Both Rene Schmid and Andrea Hajdina, who now works at the Alpinarium, experienced the ordeal in 1999. They both still remember the panic among friends and family in the Paznaun Valley. For Rene it was "a bizarre accident, never to be forgotten". Meanwhile, Andrea remembered the night her mother almost never came home. "My uncle was part of the rescue team," she told me. "He dug out one of the bodies."

The list of those killed 25 years ago included residents, visitors and entire families, from Austria and beyond. The youngest to die was Fabian Simon Vogl, who died at the age of five, along with his older sister Hannah Julia, aged nine. Their names are now written in handwritten chalk on the wall next to an abstract triptych dedicated to memory, but also to hope.

Any visitor would be right to think that the dangers cannot be removed from the mountains, but fortunately the beauty of Galtür prevails. On my last morning I ascended again towards the Ballunspitze, this time under a blaze of sunlight. Before me lay a wave of snow-capped spires. Galtür's great opponent was all around us: nature.

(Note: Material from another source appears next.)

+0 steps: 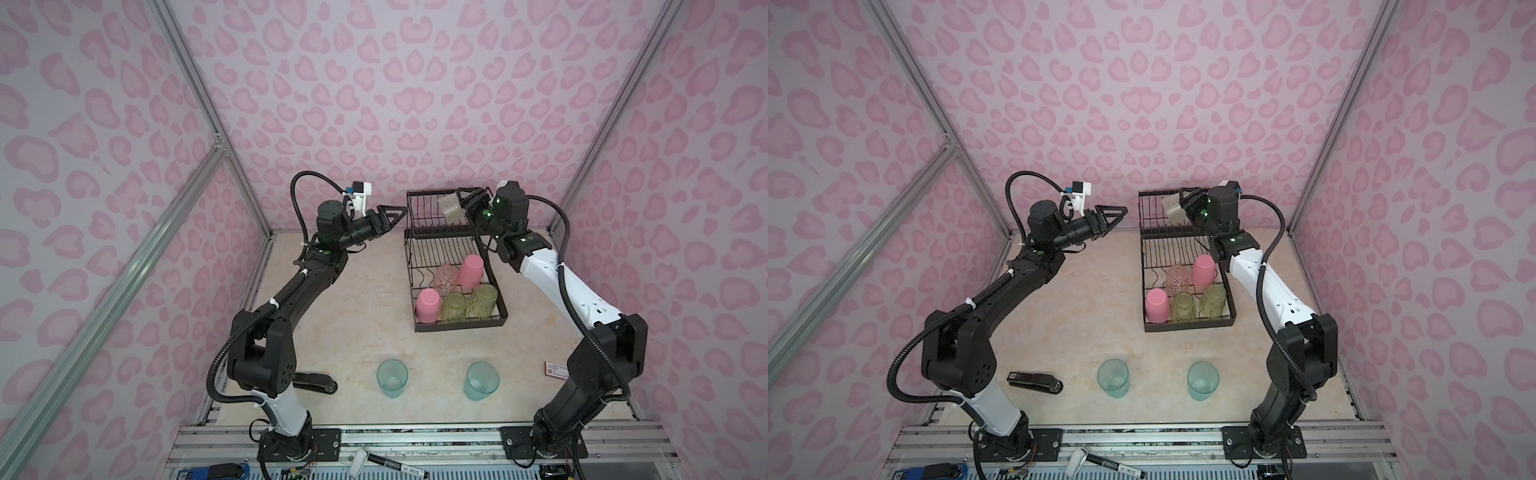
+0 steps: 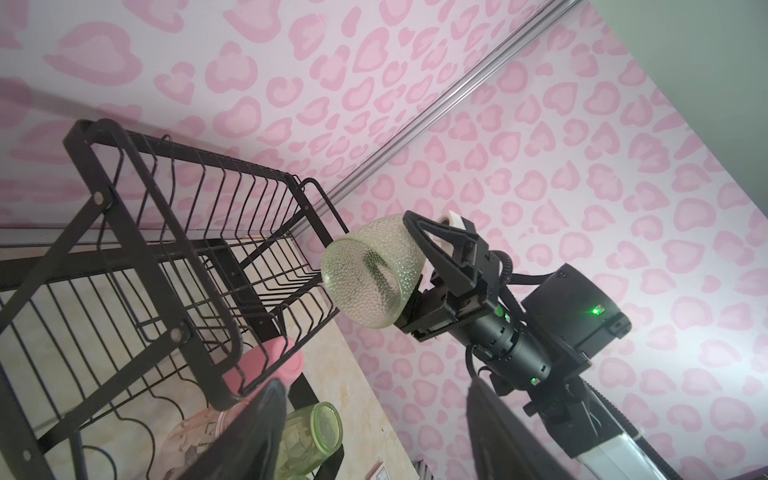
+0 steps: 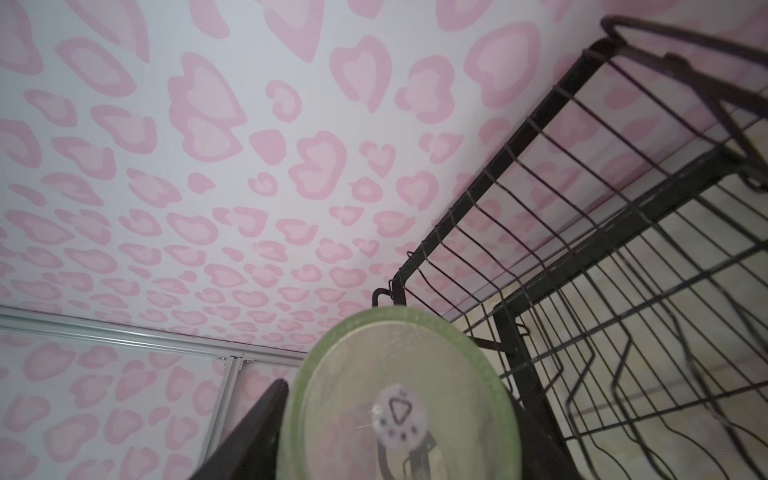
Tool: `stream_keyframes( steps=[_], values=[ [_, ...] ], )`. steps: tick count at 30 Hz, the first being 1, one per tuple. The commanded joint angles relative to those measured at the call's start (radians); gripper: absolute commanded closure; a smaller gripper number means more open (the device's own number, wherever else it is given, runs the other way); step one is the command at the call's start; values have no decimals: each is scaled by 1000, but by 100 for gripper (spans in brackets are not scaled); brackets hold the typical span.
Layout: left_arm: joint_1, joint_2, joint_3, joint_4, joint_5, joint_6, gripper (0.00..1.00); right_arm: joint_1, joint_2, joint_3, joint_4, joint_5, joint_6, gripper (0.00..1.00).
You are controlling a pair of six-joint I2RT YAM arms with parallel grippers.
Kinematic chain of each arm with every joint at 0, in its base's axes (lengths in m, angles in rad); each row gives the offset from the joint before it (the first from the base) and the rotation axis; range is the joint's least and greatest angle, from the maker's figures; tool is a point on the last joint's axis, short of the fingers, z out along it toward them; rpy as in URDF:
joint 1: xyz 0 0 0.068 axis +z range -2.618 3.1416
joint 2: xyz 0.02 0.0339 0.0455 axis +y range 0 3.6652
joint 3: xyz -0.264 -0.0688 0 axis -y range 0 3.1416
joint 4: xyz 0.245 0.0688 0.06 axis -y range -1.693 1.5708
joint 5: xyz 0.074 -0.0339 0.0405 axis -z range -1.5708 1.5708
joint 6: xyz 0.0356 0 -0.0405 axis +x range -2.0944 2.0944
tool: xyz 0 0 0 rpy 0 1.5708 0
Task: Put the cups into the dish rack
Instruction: 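Grasp the pale green cup with the right gripper and open the left gripper, then carry the pale green cup over the rack's upper tier with the right gripper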
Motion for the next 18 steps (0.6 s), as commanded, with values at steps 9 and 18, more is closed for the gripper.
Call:
stream_keyframes(
  steps=[9, 18],
  values=[
    [23, -143, 30, -524, -174, 264, 25, 4, 32, 123, -138, 278, -497, 48],
    [23, -319, -85, -756, -362, 483, 24, 9, 176, 273, -148, 397, -744, 49]
  ],
)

It occurred to me that in this age of unpredictable weather, there is something comforting about knowing there is someone watching, identifying risks and allaying fears. As I watched the white folds of the mountains crinkle, I also thought about what could happen in possible future moments and I decided to visit the Piste Rescue Team again to thank you. Their passion and dignity should be celebrated, not just once in February, but every time the mountains call.

Essentials

Mike was a guest at Galtür and Hotel Zontaja. Rooms from €77 per person per night. A six-day Silvretta pass for adults costs £332. Equipment hire is available from £7 per day via intersportrent.com. More information can be found at galtuer.com.